Google assouplit l’affichage des filigranes sur les contenus générés avec Gemini. Une nouvelle option permet désormais aux utilisateurs de désactiver le marquage visuel apposé sur certaines créations produites par l’intelligence artificielle, tout en conservant un dispositif invisible destiné à assurer leur traçabilité.
Cette évolution concerne plusieurs formats générés par les outils de Google, notamment les images, les vidéos et la musique. Elle traduit la volonté du groupe de donner davantage de contrôle aux créateurs sur l’apparence de leurs productions, sans renoncer complètement aux mécanismes permettant d’identifier leur origine.
Le filigrane visible devient un choix
Jusqu’à présent, les contenus produits avec les outils de génération de Gemini pouvaient afficher un symbole permettant de signaler leur origine artificielle. Google propose désormais de retirer cet élément visuel directement depuis les paramètres du service.
L’option se trouve dans le menu dédié au « Filigrane multimédia ». Une fois désactivée, elle s’applique aux nouvelles créations générées avec les différents services concernés de l’écosystème Gemini.
Les utilisateurs peuvent ainsi produire des contenus sans marque graphique immédiatement perceptible, ce qui peut notamment faciliter leur intégration dans des projets créatifs ou éditoriaux où la présence d’un pictogramme est jugée peu esthétique.
Une signature invisible maintenue par Google
La disparition du filigrane visible ne signifie toutefois pas que Google renonce à identifier les contenus issus de son intelligence artificielle.
Le groupe conserve un marquage invisible, conçu pour permettre la détection et l’identification des productions générées par ses modèles. Ce dispositif doit préserver une forme de traçabilité même lorsque le signal visuel n’apparaît plus à l’écran.

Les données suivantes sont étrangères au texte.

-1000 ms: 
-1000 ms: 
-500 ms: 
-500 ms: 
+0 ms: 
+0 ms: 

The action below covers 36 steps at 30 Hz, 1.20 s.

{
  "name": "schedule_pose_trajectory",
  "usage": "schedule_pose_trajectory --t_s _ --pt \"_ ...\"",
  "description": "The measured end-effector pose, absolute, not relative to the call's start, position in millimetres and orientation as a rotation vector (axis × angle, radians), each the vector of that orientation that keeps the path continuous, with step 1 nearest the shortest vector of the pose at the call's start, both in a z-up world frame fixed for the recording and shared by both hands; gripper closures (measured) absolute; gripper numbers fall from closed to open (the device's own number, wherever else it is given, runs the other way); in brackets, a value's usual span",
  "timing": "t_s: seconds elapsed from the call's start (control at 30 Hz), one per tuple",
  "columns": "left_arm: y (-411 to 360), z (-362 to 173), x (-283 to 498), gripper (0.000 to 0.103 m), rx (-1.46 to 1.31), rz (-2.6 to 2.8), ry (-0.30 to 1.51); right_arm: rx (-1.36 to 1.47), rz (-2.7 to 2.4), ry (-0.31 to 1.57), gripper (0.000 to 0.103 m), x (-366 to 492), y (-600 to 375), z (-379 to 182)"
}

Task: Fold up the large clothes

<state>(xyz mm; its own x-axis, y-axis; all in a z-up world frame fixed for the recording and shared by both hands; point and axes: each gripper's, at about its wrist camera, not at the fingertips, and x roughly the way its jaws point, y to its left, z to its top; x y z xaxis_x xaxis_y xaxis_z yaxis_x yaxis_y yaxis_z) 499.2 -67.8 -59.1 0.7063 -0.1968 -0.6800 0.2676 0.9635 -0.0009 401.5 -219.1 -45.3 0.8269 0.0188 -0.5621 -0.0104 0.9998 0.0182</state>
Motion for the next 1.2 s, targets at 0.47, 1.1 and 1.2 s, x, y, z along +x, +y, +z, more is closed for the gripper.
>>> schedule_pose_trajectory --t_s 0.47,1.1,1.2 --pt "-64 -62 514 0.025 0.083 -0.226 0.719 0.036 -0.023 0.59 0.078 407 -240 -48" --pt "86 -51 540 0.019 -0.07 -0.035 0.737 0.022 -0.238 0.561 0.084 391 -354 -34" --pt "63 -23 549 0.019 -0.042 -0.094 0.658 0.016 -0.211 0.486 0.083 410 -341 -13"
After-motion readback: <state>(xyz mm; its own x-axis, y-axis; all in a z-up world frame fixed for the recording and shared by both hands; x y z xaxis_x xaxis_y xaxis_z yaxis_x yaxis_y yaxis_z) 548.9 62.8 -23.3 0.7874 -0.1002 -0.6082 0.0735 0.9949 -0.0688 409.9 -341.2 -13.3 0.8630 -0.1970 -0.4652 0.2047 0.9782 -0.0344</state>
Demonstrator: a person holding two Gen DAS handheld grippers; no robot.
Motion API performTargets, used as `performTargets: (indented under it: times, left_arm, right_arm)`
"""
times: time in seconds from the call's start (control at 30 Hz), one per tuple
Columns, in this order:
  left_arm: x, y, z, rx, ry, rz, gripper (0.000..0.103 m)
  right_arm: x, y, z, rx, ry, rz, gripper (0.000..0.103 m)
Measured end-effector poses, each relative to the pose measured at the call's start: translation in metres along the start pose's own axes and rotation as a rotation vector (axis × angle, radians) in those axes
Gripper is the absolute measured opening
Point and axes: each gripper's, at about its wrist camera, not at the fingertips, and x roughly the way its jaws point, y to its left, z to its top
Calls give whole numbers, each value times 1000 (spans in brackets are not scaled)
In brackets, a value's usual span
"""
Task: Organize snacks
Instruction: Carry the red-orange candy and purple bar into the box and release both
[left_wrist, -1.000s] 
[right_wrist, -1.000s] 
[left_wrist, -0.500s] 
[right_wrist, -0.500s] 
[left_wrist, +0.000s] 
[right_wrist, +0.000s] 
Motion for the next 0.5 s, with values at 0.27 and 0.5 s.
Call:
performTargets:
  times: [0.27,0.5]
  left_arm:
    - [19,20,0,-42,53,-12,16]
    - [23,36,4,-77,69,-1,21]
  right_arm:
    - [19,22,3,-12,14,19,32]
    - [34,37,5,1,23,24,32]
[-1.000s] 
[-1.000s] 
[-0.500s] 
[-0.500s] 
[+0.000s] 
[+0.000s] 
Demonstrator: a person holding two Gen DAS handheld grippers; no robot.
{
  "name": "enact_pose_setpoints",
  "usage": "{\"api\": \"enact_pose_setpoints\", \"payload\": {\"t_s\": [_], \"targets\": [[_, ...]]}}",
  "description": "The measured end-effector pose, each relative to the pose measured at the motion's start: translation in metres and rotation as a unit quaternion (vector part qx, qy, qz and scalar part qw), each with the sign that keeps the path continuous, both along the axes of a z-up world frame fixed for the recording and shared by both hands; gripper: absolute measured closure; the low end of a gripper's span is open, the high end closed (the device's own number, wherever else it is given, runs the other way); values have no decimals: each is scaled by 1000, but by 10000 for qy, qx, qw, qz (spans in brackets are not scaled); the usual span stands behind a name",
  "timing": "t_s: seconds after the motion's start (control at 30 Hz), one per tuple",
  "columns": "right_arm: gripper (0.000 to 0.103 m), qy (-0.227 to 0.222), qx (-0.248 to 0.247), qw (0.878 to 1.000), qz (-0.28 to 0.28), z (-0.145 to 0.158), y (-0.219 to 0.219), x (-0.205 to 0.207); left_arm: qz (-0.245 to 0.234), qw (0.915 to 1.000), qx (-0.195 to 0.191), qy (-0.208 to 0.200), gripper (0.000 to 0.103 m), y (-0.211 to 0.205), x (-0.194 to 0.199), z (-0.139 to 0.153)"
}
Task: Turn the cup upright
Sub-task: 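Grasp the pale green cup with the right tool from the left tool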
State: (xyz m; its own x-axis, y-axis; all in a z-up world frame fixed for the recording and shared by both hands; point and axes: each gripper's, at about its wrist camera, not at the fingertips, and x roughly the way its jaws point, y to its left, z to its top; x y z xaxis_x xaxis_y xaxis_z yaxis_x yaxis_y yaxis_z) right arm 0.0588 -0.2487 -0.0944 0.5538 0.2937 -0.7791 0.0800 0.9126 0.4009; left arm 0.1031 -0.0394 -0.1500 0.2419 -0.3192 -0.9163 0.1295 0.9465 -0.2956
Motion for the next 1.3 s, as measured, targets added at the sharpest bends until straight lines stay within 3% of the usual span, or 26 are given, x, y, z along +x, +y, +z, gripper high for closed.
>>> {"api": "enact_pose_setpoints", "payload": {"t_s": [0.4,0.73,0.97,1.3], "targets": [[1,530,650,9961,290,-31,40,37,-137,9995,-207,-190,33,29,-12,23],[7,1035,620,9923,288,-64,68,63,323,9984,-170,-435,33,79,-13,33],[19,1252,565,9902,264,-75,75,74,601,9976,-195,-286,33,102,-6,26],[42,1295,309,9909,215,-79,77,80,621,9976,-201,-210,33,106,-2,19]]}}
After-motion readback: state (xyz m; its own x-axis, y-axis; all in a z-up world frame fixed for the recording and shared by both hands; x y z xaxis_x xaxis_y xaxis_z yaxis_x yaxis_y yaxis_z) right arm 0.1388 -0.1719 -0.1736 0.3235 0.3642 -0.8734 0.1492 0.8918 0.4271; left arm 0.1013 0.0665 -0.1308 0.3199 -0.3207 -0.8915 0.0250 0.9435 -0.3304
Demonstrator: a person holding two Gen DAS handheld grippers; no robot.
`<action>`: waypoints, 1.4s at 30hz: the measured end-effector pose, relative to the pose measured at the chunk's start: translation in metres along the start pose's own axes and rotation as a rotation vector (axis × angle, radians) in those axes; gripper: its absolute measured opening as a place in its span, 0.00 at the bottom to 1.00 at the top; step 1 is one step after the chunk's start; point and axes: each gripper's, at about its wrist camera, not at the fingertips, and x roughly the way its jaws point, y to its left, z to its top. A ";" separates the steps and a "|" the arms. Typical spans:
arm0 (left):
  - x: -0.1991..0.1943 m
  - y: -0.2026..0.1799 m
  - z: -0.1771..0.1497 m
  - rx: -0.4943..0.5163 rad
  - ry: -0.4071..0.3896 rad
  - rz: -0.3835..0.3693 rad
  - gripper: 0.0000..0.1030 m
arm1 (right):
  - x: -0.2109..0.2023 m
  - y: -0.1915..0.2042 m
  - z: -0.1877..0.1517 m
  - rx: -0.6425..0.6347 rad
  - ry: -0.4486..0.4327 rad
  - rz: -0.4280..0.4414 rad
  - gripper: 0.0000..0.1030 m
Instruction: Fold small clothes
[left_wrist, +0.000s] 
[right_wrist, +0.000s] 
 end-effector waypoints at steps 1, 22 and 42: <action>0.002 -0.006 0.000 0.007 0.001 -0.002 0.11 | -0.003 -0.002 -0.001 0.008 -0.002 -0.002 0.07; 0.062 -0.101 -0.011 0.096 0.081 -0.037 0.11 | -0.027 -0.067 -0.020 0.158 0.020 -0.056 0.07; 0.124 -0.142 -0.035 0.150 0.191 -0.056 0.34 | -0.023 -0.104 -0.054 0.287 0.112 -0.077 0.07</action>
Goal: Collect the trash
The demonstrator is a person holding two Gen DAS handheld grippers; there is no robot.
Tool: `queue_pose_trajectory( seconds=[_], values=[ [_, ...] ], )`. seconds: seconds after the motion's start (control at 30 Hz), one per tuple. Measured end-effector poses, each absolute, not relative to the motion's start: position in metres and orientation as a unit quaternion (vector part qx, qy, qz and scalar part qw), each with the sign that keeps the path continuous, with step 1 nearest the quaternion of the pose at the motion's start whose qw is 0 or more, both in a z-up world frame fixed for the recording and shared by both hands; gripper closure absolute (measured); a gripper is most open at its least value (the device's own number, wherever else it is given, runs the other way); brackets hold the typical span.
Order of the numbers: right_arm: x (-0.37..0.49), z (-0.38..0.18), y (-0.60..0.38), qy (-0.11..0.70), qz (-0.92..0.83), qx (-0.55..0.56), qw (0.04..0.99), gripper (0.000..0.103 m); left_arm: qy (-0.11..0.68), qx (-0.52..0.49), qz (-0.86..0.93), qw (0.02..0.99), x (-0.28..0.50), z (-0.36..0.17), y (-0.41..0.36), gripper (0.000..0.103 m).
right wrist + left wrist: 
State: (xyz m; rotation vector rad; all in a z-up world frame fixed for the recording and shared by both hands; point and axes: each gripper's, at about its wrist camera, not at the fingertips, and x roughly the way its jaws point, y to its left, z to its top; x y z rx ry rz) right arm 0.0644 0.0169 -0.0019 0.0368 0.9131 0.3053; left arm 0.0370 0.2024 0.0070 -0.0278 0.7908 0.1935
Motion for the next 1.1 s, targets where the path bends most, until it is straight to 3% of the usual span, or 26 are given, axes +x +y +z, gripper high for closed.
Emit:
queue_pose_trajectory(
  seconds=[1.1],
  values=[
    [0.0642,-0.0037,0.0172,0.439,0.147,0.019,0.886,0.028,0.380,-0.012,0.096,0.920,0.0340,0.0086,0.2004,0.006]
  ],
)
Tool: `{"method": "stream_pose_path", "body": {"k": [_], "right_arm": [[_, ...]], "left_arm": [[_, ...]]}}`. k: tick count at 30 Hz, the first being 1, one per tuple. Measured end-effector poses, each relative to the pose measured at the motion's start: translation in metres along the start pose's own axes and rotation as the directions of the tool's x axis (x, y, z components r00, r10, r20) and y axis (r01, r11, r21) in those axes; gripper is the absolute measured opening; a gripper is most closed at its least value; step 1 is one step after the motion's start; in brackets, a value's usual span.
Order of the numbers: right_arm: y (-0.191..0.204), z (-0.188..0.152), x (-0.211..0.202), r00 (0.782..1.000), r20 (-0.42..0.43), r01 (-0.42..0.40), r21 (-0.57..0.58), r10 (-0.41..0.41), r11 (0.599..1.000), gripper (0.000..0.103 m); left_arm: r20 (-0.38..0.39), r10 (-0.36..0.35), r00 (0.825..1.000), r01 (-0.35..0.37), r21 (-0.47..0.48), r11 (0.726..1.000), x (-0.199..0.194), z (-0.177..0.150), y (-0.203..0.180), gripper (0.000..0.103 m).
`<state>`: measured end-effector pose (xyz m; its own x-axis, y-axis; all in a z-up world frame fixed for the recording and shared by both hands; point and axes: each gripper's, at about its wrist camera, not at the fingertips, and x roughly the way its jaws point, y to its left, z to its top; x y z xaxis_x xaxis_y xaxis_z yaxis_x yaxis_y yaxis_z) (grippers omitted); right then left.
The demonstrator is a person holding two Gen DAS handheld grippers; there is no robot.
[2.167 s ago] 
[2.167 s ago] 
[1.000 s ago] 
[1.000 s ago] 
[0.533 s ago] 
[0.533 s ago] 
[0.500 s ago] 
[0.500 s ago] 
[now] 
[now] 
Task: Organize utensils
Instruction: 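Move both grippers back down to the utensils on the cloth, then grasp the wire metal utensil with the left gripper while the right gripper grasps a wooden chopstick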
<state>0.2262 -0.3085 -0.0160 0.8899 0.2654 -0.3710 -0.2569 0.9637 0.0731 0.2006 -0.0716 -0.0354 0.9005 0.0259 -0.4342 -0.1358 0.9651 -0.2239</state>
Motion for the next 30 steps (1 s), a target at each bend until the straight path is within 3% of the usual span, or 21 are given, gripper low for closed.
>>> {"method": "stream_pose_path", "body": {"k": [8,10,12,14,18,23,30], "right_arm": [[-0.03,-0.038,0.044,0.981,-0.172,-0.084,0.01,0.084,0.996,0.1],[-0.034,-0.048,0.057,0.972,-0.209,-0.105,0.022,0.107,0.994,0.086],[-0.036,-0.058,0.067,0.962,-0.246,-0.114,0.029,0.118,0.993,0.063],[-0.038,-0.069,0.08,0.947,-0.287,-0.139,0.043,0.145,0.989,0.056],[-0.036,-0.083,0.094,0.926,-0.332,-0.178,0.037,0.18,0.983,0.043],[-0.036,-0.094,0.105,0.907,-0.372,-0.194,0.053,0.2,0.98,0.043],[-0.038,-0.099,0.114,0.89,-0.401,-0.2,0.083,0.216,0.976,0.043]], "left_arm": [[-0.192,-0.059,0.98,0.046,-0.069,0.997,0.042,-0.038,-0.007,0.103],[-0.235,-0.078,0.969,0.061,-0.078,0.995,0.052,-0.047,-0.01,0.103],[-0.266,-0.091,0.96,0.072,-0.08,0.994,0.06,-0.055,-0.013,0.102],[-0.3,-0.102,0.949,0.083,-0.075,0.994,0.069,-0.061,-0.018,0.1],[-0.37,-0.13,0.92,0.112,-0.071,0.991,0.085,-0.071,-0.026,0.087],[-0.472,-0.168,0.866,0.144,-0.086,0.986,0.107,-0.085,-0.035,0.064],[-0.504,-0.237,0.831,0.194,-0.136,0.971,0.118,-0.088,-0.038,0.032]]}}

Google cherche ainsi à concilier deux exigences parfois difficiles à réunir : offrir davantage de liberté aux utilisateurs tout en maintenant des outils permettant de distinguer les contenus artificiellement générés.
Images, vidéos et musique concernés
Le nouveau réglage ne se limite pas à un seul outil. Il concerne différents types de créations proposés au sein de Gemini, notamment les images générées avec Nano Banana, les vidéos produites avec Omni et les morceaux musicaux associés à Lyria.
Cette approche globale accompagne l’élargissement rapide des capacités créatives de l'intelligence artificielle. À mesure que les modèles deviennent capables de produire des images, des séquences vidéo ou encore de la musique de plus en plus réalistes, la question de leur identification devient parallèlement plus importante.
Avec ce changement, Google fait donc le choix de rendre le signalement visuel moins contraignant, sans supprimer complètement les mécanismes de provenance.
Une évolution qui relance le débat sur l’identification des contenus IA
La décision intervient dans un contexte où les plateformes technologiques cherchent encore le meilleur équilibre entre transparence et liberté de création. Un filigrane clairement visible permet d’informer immédiatement le public, mais peut également être perçu comme une contrainte par les utilisateurs qui souhaitent exploiter ces contenus dans des créations plus élaborées.
En conservant une identification invisible, Google mise sur une solution moins intrusive. Reste à savoir si ce système sera suffisamment efficace pour accompagner la multiplication des contenus générés par l’IA et répondre aux attentes croissantes en matière de transparence.